Eu acompanho rotinas de beleza há anos e ainda me surpreendo com o quanto uma chapinha pode ajudar – ou destruir – um cabelo em minutos. Entender esse equilíbrio é o que separa o liso espelhado dos fios queimados.
Temperatura no ponto certo
O termômetro da prancha é o primeiro vilão quando o assunto é dano. A recomendação varia conforme a espessura do fio:
- Finos: 150 °C a 170 °C
- Normais: 170 °C a 190 °C
- Grossos: até 200 °C
Cheiro de queimado ou pontas que ficam esbranquiçadas durante o processo indicam que a temperatura já ultrapassou o limite seguro.
Protetor térmico é indispensável
Antes de qualquer aparelho quente chegar ao cabelo, o protetor térmico deve ser aplicado em toda a extensão dos fios. O produto cria uma barreira que reduz a perda de água e evita a abertura excessiva da cutícula.
Passo a passo seguro
- Seque completamente o cabelo; calor sobre fios úmidos intensifica os danos.
- Higienize a chapinha com frequência para não transferir resíduos queimados.
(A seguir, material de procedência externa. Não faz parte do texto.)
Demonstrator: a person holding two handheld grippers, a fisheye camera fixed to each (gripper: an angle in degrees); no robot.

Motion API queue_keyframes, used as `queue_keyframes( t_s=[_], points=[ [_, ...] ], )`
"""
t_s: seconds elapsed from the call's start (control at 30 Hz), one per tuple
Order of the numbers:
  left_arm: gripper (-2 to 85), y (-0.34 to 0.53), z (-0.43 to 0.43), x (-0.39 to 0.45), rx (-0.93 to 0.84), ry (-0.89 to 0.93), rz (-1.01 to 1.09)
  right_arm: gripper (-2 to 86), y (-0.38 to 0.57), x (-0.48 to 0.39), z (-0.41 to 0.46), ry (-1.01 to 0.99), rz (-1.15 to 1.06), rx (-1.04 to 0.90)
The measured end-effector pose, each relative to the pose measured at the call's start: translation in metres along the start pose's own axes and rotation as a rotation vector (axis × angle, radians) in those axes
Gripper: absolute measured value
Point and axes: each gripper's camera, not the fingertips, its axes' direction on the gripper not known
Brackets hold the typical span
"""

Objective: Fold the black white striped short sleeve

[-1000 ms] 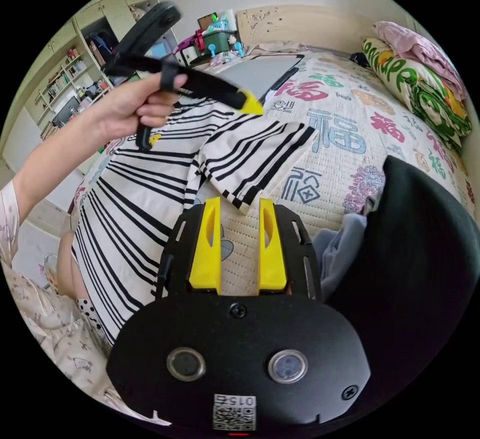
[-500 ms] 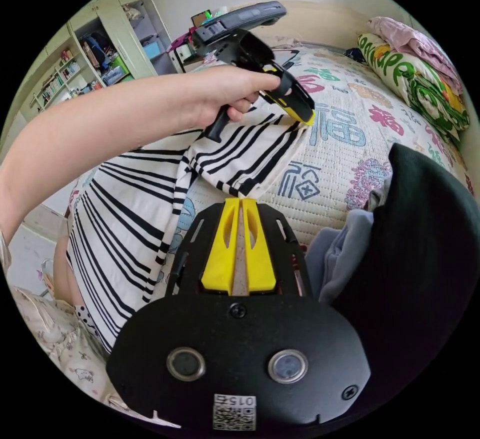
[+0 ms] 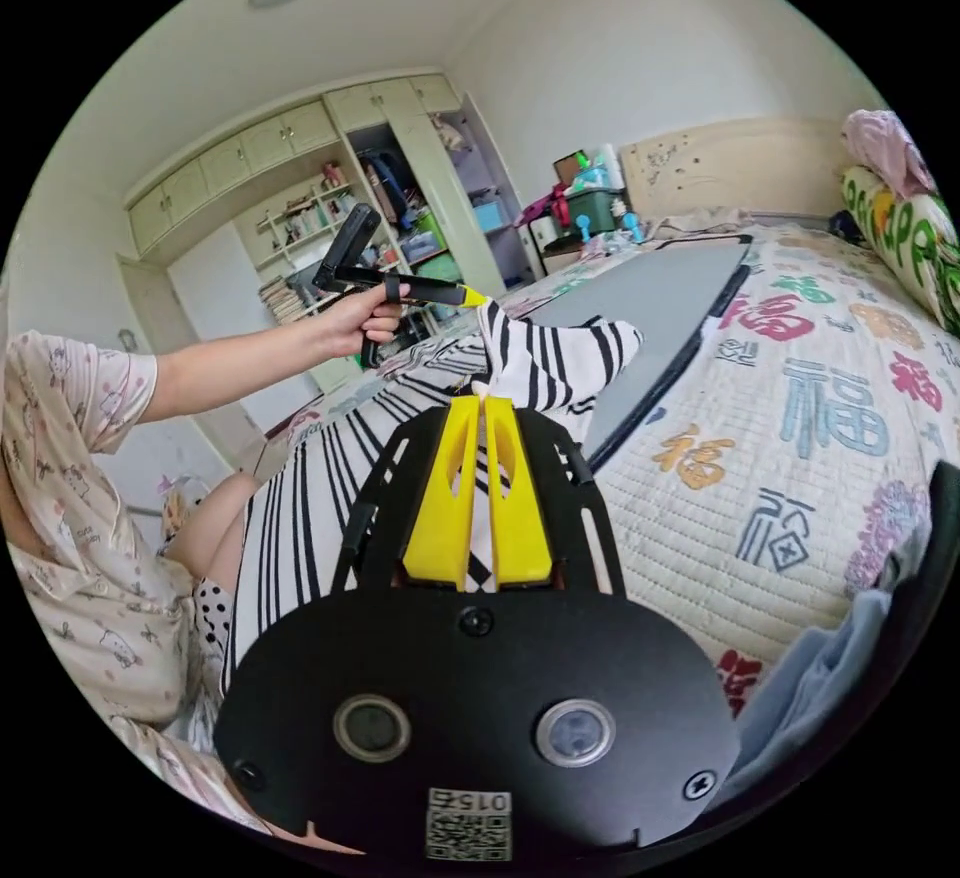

- Deslize a prancha apenas uma vez por mecha; repetir quebra a película protetora formada pelo produto térmico.
Riscos do uso constante
O calor excessivo compromete a cutícula, camada que protege a fibra capilar. Quando ela se abre demais, o fio fica poroso, opaco e propenso a partir. O alerta não vale só para chapinhas: escovas progressivas e procedimentos com formol também elevam a temperatura interna do cabelo.
Por isso, especialistas indicam realizar alisamentos com um profissional ou, caso opte pelo cuidado caseiro, seguir todas as orientações de temperatura, proteção e manutenção.